Photograph by Nathan Edwards / The Verge

The Seneca makes use of a four-pin Lemo connector on the keyboard finish, as a substitute of USB-C.
Photograph by Nathan Edwards / The Verge

There are a couple of different quirks. The Seneca’s customized cable makes use of USB-C on the pc finish and a Lemo connector on the close to finish. It appears to be like very cool, and it retains the aesthetic coherent, but when the Seneca is becoming a member of a rotation of different keyboards in your desk, it means it’s a must to swap cables each time. On the one hand, should you’re shopping for a 7-pound, $3,600 keyboard, are you actually going to maneuver it off your desk that a lot?
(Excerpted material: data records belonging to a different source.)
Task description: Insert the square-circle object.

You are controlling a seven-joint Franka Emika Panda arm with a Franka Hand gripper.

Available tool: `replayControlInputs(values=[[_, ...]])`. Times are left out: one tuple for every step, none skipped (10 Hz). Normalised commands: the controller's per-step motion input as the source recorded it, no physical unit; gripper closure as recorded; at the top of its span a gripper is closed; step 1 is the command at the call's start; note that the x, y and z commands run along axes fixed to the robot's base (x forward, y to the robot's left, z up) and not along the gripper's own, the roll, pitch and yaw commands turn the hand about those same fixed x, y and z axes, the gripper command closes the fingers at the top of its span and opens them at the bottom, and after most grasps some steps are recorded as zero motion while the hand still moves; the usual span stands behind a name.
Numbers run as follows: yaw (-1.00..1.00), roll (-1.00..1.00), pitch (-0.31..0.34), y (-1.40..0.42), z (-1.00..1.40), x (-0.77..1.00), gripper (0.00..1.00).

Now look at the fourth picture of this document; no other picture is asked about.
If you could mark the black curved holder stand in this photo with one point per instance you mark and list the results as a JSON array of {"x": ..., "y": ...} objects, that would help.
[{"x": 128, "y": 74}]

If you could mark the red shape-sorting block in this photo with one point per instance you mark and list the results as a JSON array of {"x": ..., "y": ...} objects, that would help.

On the opposite, should you care sufficient about keyboards to purchase this one, you in all probability do have lots of good keyboards you wish to rotate between. (Norbauer is engaged on a brief Lemo-to-USB-C dongle, however that additionally wasn’t prepared in the course of the assessment interval.)

The Seneca has a completely flat typing angle. Most mechanical keyboards are greater within the again than the entrance, with a typing angle between 3 and 11 levels. Ergonomically, flat (or even negative) is better. There’s an optionally available riser ($180, made in South Africa from native hardwoods) that offers it a three-degree typing angle, should you favor. On a whim, I put it backward, giving the keyboard a damaging three-degree angle, and now all my different keyboards really feel bizarre. This may be the Seneca’s largest impression on my life going ahead.

The Seneca with its optional riser used backwards. This is what peak performance looks like.

The Seneca with its optionally available riser used backwards. That is what peak efficiency appears to be like like.
Photograph by Nathan Edwards / The Verge

Over the previous month or so, I’ve requested a couple of family and friends members to attempt typing on the Seneca. Most of them have desk jobs, and most use mechanical keyboards all day lengthy, however they’re not keyboard nerds.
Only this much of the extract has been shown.